The ASR & NLI API stack outperforming OpenAI, Google, and Meta — now open to 99 early users. Real-time transcription, inference, and summarization. Runs on CPU, zero infra required. Join the waitlist and get free tokens to start building instantly.
Have a question about Shunya Labs? Ask it here and get a real answer.
Do you use Shunya Labs?
Maker Comment
Maker
📌
Thanks for checking us out!
What makes our stack different:
✅ We’ve outperformed OpenAI, Google, Meta across ASR & NLI benchmarks
✅ Our models run fast on CPU — no GPU or infra required
✅ API-first, dev-friendly, tokenized access — easy to test, scale, and build on
✅ Already powering Samsung Health + U.S. gov systems
We’re proud to finally open this to other builders — if you’re working on voice agents, healthcare tools, support automation, or anything language-related, we’d love your feedback.

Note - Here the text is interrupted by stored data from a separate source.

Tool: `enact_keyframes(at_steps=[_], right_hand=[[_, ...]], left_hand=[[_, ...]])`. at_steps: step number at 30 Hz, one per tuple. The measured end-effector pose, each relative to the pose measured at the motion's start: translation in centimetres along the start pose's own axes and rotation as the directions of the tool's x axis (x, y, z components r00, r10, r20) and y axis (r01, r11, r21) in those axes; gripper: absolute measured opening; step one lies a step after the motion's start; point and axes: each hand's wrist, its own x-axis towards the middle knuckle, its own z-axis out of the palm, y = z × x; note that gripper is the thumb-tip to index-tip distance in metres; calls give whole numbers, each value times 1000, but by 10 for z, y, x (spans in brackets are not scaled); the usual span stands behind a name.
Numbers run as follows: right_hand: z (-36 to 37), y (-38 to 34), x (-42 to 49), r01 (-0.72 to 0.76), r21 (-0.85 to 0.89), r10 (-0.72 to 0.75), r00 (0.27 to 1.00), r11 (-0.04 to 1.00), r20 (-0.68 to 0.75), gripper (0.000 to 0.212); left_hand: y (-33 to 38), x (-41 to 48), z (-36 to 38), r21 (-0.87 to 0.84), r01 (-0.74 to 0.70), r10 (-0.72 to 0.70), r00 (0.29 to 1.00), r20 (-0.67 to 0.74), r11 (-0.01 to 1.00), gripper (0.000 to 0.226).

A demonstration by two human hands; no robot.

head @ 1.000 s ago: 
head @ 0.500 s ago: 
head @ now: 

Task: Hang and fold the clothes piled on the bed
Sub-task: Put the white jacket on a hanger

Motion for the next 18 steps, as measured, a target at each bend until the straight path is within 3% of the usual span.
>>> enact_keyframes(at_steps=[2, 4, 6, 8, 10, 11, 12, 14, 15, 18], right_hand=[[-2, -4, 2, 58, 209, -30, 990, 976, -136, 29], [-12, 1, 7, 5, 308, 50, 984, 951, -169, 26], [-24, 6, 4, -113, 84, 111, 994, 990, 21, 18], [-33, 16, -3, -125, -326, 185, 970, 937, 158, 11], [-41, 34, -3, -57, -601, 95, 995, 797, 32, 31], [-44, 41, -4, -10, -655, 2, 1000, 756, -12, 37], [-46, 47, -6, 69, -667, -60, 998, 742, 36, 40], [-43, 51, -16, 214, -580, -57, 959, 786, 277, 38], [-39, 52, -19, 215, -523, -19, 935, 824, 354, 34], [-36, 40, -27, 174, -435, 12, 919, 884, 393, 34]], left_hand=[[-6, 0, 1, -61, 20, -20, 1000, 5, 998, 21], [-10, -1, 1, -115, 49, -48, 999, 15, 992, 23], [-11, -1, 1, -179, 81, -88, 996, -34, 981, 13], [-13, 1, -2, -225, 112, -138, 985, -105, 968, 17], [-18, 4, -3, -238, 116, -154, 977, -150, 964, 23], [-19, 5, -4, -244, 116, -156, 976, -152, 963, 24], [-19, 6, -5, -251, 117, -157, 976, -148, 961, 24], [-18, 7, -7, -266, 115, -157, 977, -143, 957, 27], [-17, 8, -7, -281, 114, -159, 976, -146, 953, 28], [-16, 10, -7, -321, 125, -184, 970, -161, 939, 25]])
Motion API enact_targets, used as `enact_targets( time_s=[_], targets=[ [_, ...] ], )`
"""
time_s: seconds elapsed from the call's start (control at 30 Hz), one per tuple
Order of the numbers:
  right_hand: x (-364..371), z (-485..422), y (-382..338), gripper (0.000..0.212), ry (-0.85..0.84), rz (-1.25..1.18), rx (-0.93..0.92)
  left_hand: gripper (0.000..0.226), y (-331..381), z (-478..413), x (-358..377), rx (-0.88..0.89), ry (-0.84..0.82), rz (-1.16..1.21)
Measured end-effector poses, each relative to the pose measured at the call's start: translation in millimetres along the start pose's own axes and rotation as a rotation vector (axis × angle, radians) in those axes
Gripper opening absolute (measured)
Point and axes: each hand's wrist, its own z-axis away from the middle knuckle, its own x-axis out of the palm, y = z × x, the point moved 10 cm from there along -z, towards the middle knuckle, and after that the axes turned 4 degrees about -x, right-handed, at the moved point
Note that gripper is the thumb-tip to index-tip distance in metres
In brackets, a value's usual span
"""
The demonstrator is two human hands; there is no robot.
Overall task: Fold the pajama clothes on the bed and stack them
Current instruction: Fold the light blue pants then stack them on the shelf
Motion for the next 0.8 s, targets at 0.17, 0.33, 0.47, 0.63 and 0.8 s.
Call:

Launching in a week. Join our waitlist: https://tally.so/r/meG5RQ
Ask us anything — excited to build with you!
Just tried the new ASR stack and it's shockingly good. Real-time transcription very high in accuracy and speed
I’ve used OpenAI, Google, Meta this holds its own. Fast, accurate, and refreshingly easy to integrate.
As a backend enthusiast always exploring cutting-edge tech, Shunya Labs' speech intelligence stack immediately caught my attention and it absolutely delivers on its bold claims.
The Pingala V1 ASR model offers remarkable accuracy even in noisy conditions, and the choice between Verbatim and Enhanced modes shows thoughtful attention to real-world transcription needs. I’m genuinely excited to see upcoming TTS (B1) and Voice-to-Voice (A1) models evolve.
Absolutely! As developers, we need to focus on cutting costs and maximizing accuracy. This product is definitely worth keeping an eye on.
Tried the demo on their website. Clean interface and very nice experience. Even the demo worked smoothly and the best part is the ASR model is so accurate. Tried in multiple languages as well. All worked well. Worth giving it a try if you have a use case where ASR model is required.